Try it =>
Which of the lines in the data below contain the string "black"? Copy each of them.

━━ Records to use ━━

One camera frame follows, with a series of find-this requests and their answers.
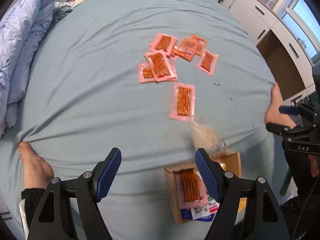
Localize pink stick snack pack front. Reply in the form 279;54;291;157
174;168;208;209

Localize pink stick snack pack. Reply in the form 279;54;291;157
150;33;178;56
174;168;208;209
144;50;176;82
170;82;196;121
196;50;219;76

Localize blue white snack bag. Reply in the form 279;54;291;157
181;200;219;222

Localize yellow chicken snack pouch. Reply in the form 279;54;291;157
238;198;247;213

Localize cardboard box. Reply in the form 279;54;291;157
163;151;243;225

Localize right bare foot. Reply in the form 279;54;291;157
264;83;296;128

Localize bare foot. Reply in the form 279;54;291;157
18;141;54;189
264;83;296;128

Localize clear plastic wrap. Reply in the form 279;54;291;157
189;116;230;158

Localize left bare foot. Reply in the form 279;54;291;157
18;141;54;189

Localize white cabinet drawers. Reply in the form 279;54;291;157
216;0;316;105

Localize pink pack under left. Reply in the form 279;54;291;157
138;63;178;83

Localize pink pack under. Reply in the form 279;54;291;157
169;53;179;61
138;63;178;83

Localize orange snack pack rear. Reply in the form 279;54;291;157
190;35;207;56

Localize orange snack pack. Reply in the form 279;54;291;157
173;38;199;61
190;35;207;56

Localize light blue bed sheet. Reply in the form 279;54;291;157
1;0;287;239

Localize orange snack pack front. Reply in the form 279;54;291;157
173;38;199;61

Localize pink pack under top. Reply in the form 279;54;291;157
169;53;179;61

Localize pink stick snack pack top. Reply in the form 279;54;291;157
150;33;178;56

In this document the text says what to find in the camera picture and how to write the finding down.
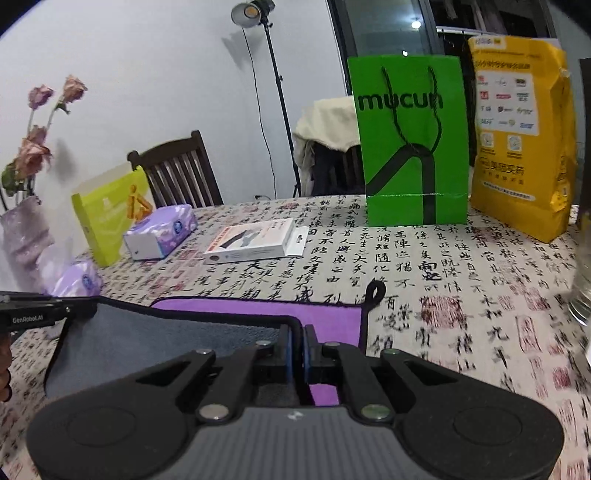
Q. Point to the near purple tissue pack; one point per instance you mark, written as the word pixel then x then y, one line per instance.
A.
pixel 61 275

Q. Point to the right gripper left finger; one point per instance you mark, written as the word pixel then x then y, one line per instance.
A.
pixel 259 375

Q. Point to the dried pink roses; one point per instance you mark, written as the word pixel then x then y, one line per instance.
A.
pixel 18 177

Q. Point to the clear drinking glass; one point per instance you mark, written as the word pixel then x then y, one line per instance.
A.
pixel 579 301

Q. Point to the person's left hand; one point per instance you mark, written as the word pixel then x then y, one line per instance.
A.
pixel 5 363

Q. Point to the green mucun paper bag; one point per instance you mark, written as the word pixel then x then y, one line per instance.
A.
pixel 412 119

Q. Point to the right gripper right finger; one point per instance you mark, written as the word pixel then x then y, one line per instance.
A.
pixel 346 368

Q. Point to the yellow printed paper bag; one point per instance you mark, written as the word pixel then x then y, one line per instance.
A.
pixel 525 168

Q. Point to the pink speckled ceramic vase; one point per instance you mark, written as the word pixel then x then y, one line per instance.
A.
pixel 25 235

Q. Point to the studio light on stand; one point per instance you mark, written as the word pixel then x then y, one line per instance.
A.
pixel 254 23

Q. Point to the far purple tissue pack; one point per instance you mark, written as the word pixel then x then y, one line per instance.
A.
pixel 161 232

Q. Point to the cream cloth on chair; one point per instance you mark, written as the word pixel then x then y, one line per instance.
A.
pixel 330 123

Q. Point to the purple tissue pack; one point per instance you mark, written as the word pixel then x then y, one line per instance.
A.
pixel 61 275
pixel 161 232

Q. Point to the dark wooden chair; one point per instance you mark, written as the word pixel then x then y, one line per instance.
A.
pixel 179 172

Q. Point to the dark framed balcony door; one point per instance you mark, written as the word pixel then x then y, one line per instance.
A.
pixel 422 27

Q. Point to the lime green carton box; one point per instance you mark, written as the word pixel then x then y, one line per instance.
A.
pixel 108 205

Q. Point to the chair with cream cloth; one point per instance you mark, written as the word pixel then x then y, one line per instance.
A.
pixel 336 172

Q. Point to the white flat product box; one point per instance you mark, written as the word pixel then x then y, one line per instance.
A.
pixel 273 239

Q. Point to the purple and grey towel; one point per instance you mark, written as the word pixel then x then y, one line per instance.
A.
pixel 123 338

━━━
━━ Records to use ━━

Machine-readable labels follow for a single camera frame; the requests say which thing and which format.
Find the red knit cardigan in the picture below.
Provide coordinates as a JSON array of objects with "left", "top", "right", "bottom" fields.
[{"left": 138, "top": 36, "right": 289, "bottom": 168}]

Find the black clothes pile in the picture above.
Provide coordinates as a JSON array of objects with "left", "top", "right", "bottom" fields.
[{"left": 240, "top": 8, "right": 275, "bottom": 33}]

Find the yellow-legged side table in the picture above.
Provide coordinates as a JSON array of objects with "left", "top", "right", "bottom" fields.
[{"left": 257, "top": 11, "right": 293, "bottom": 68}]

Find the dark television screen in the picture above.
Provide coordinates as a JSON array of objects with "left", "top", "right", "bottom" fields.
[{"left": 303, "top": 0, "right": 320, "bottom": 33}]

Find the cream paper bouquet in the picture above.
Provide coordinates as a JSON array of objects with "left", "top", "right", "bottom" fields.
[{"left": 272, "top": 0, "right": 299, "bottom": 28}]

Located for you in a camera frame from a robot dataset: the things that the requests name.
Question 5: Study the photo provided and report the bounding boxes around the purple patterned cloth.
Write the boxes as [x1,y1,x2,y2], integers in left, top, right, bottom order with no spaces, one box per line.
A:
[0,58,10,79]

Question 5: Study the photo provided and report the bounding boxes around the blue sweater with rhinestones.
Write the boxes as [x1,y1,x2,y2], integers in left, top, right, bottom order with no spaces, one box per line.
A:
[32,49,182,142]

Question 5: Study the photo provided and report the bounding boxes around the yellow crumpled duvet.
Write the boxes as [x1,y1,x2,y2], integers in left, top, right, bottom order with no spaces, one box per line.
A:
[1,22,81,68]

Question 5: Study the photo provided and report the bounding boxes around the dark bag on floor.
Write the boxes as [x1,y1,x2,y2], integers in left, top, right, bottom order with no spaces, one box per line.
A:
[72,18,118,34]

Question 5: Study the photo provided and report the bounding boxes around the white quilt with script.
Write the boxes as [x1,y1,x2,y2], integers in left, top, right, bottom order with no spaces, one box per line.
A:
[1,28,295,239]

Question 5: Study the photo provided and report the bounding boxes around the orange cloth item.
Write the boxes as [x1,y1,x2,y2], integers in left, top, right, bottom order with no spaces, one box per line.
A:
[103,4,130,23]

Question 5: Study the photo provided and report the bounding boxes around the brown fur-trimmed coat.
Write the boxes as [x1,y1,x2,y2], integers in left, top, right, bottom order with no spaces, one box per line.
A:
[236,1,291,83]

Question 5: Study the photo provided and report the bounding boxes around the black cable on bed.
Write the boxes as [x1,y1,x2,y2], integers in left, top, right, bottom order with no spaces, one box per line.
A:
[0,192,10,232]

━━━

Exercise answer =>
Find the black clothes pile in the picture above.
Question 5: Study the photo provided and report the bounding boxes around the black cable on bed.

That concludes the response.